基礎科目 2019-2020學年

理學碩士學位(數據科學 )課程

FST提供的4門基礎數據科學科目使學生能夠獲得:

– 使用編程語言來處理數據,產生數據可視化,並解釋這些可視化數據;

– 了解不同領域的大數據分析、開發的數據庫和數據挖掘概念及技術;

– 了解數據可視化在數據科學和大數據分析中的重要意義,獲取知識和技能以使用數據可視化工具呈現大量數據;

– 學習基本的深度學習方法;

– Bayesian Networks(貝葉斯網絡);

– CNN (卷積神經網絡);

– 表征學習和強化學習。

數據科學編程引論– 3學分

課程簡介

This course is designed for students who are new to the world of data science. After the introduction of some basic arithmetic, variables, and data structures in Python, students will start to learn how to collect and extract data from real datasets. Some data analytical skills using the control flows and Python packages (e.g., NumPy, SciPy, Pandas, etc.) will be introduced. To address the needs of big data processing, some distributed computing frameworks (e.g., Spark) and visualization tools with Python will be discussed. Students may apply some basic learning algorithms with Python packages (e.g., scikit-learn) to extract knowledge from data.

課程目標

  • apply the Python language fundamentals, including basic syntax, variables, and process flows, to write their first program
  • apply functions and import packages to work with complex and/or large data sets
  • apply scientific packages (e.g., NumPy and SciPy) to perform useful computations
  • process text file using external packages (e.g., tabula)
  • apply stunning data visualization tools to visualize large data sets

課本

Learning Python, 5th Edition 5th Edition by Mark Lutz

備註:本課程也將提供給高年級UG學生(四年級學生)作為選修科目。

數據科學與數據可視化 -3 學分

課程簡介

This course is designed to enable students to learn the significance of data visualization in data science and big data analytics, and develop knowledge and skills to present quantitative data using data visualization tools.
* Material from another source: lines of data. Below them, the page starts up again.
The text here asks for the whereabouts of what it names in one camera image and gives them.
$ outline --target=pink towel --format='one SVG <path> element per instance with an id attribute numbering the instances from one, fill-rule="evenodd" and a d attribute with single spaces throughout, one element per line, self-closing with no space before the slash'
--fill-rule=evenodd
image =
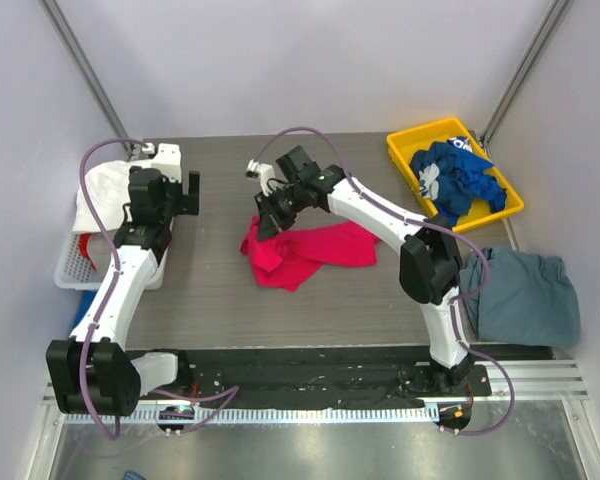
<path id="1" fill-rule="evenodd" d="M 379 239 L 353 222 L 311 230 L 288 230 L 258 242 L 258 217 L 242 241 L 240 252 L 249 256 L 256 281 L 263 287 L 294 292 L 322 265 L 368 267 L 375 265 Z"/>

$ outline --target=wooden work surface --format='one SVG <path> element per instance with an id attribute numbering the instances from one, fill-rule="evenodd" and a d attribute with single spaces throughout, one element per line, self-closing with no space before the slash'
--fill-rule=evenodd
<path id="1" fill-rule="evenodd" d="M 259 187 L 245 178 L 244 171 L 268 138 L 163 140 L 180 145 L 184 171 L 201 173 L 200 215 L 175 220 L 163 285 L 142 296 L 127 348 L 428 344 L 420 307 L 400 288 L 398 257 L 384 244 L 378 244 L 377 265 L 360 269 L 325 265 L 294 293 L 255 283 L 239 247 L 257 214 L 253 196 Z M 387 154 L 386 134 L 332 138 L 365 186 L 408 210 L 422 212 Z M 336 163 L 329 148 L 308 135 L 280 139 L 263 161 L 273 163 L 298 144 L 321 166 Z M 321 210 L 305 210 L 296 228 L 342 221 Z M 480 247 L 509 244 L 500 222 L 468 236 Z M 464 245 L 461 251 L 464 257 Z"/>

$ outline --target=blue object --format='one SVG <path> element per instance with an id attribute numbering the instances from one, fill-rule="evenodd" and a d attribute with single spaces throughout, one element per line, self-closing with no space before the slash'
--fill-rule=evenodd
<path id="1" fill-rule="evenodd" d="M 471 149 L 471 140 L 469 140 L 463 135 L 451 137 L 449 140 L 447 140 L 447 143 L 449 145 L 453 145 L 456 148 L 462 148 L 464 150 L 469 150 L 470 152 L 473 152 L 473 150 Z"/>
<path id="2" fill-rule="evenodd" d="M 418 150 L 413 155 L 411 170 L 419 177 L 420 172 L 434 163 L 440 169 L 438 197 L 434 203 L 452 225 L 457 225 L 459 216 L 469 213 L 475 197 L 489 202 L 492 213 L 504 210 L 506 190 L 495 177 L 484 173 L 493 166 L 491 162 L 463 147 L 433 142 L 429 150 Z"/>
<path id="3" fill-rule="evenodd" d="M 465 299 L 478 338 L 487 342 L 567 348 L 578 342 L 578 297 L 559 257 L 541 257 L 508 247 L 482 250 L 489 262 L 489 283 Z M 477 288 L 483 266 L 474 252 L 460 271 L 463 293 Z"/>
<path id="4" fill-rule="evenodd" d="M 122 477 L 122 480 L 146 480 L 146 478 L 136 472 L 127 470 L 124 472 L 124 477 Z"/>
<path id="5" fill-rule="evenodd" d="M 78 313 L 76 313 L 76 318 L 73 320 L 73 327 L 75 328 L 80 320 L 87 314 L 89 311 L 89 307 L 93 303 L 93 299 L 96 298 L 96 293 L 90 290 L 85 290 L 82 294 L 82 300 L 80 300 L 80 306 L 78 307 Z"/>

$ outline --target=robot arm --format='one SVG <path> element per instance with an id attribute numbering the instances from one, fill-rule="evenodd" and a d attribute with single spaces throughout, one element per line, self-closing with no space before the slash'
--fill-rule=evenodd
<path id="1" fill-rule="evenodd" d="M 189 172 L 188 194 L 182 191 L 177 145 L 161 144 L 151 168 L 130 168 L 131 220 L 125 221 L 114 237 L 119 273 L 112 260 L 91 307 L 69 339 L 53 340 L 47 349 L 51 382 L 62 412 L 87 412 L 80 392 L 79 356 L 88 328 L 101 308 L 87 368 L 92 401 L 101 415 L 130 415 L 139 397 L 151 390 L 176 380 L 190 384 L 184 352 L 150 352 L 130 360 L 124 350 L 142 292 L 164 261 L 173 218 L 198 214 L 198 192 L 197 172 Z M 106 298 L 113 282 L 113 294 Z"/>
<path id="2" fill-rule="evenodd" d="M 408 223 L 414 219 L 446 226 L 446 219 L 427 220 L 392 204 L 353 179 L 366 195 L 401 213 L 405 222 L 397 221 L 361 198 L 340 167 L 331 165 L 322 170 L 301 147 L 294 148 L 276 163 L 288 183 L 278 183 L 278 188 L 263 189 L 255 196 L 260 214 L 258 239 L 262 241 L 287 230 L 297 213 L 307 207 L 319 207 L 345 217 L 378 236 L 399 255 L 400 285 L 422 308 L 433 364 L 450 385 L 461 382 L 471 368 L 471 358 L 454 335 L 450 309 L 458 307 L 449 305 L 449 299 L 458 294 L 460 253 L 453 239 Z M 270 166 L 252 161 L 247 176 L 258 180 L 259 171 L 269 172 Z M 460 333 L 466 343 L 462 330 Z"/>

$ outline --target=white wall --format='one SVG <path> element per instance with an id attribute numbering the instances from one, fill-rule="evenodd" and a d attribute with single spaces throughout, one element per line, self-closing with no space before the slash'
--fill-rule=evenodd
<path id="1" fill-rule="evenodd" d="M 76 292 L 59 290 L 53 270 L 78 162 L 111 135 L 37 2 L 0 1 L 0 479 L 17 478 L 46 347 L 66 336 L 77 309 Z"/>
<path id="2" fill-rule="evenodd" d="M 512 219 L 523 247 L 566 262 L 582 317 L 572 353 L 600 417 L 600 0 L 573 3 L 492 154 L 526 202 Z"/>
<path id="3" fill-rule="evenodd" d="M 135 136 L 480 131 L 550 0 L 59 0 Z"/>
This course emphasizes on the practical aspects of data science with a focus on using R or Python programming language to process data, produce visualizations, and interpret these visualizations. Students will learn the practice of data cleaning, reshaping of data, basic tabulations, aggregations and visual representation in order to increase the understanding of complex data and models.

課程目標
  • Describe the development and principles of data analytics and data visualization
  • Identify different types of data (qualitative vs quantitative) and use appropriate analysis techniques (probabilistic, regression, cluster, etc.) best to explore them
  • Draw conclusions and formulate hypotheses from data presented graphically
  • Apply theories of data analytics and data visualization and competence in using software (Python, R/RStudio, Excel, etc.) for data visualization and data analytics
  • Analyze, critique, and revise data visualizations

數據庫和數據挖掘技術 -3 學分

課程簡介

This course is designed to enable students to learn the database and data mining concepts and techniques for big data analytics and development in different domains. The course concentrates on the practical issues of database and data mining for solving big data problems. The content includes data modeling in database and data warehouse, SQL, Python programming for database, Python programming and R programming for data mining applications. Students will learn the skills of database modeling, querying, and programming, as well as the programming techniques for data mining.

課程目標

  • Model data in relational database using ER techniques
  • Construct and develop database applications using SQL and Python language
  • Perform data warehouse analysis
  • Construct and perform data mining tasks using Python or R language

備註:本課程還將提供給高年級UG學生(四年級學生)作為選修科目。

機器學習工具 -3 學分

課程簡介

The course will start from the very beginning of the ML basis. First, the basic concepts such as liner algebra; probability and information theory, and numerical methods will be introduced. Next machine learning overview, inductive learning, and representation learning will be introduced. Basic deep learning processes are designed as artificial neural network; Bayesian Networks and learning; Deep learning and deep neural networks; convolution neural network. Throughout the course, practical methodology of using tools such as Tensorflow, Keras or Scikit-learn etc. will be emphasized.

課程目標

  • Undestand the fundamentals of machine learning, including basic learning techniques through big dataset, and learning process flows
  • Use machine learning tools (e.g., Keras, Scikit-learn and Tensorflow etc) on datasets.
  • Design basic learning approaches of Bayesian networks, inductive learning and representation learning etc with the tools
  • Design basic artificial neural networks, feedforward neural network; BP algorithm and deep models such as convolution neural networks with the tools
  • 先修條件

    • 數據科學編程引論

課本

Ian Goodfellow and Yoshua Bengio and Aaron Courville, Deep Learning, An MIT Press; 2016.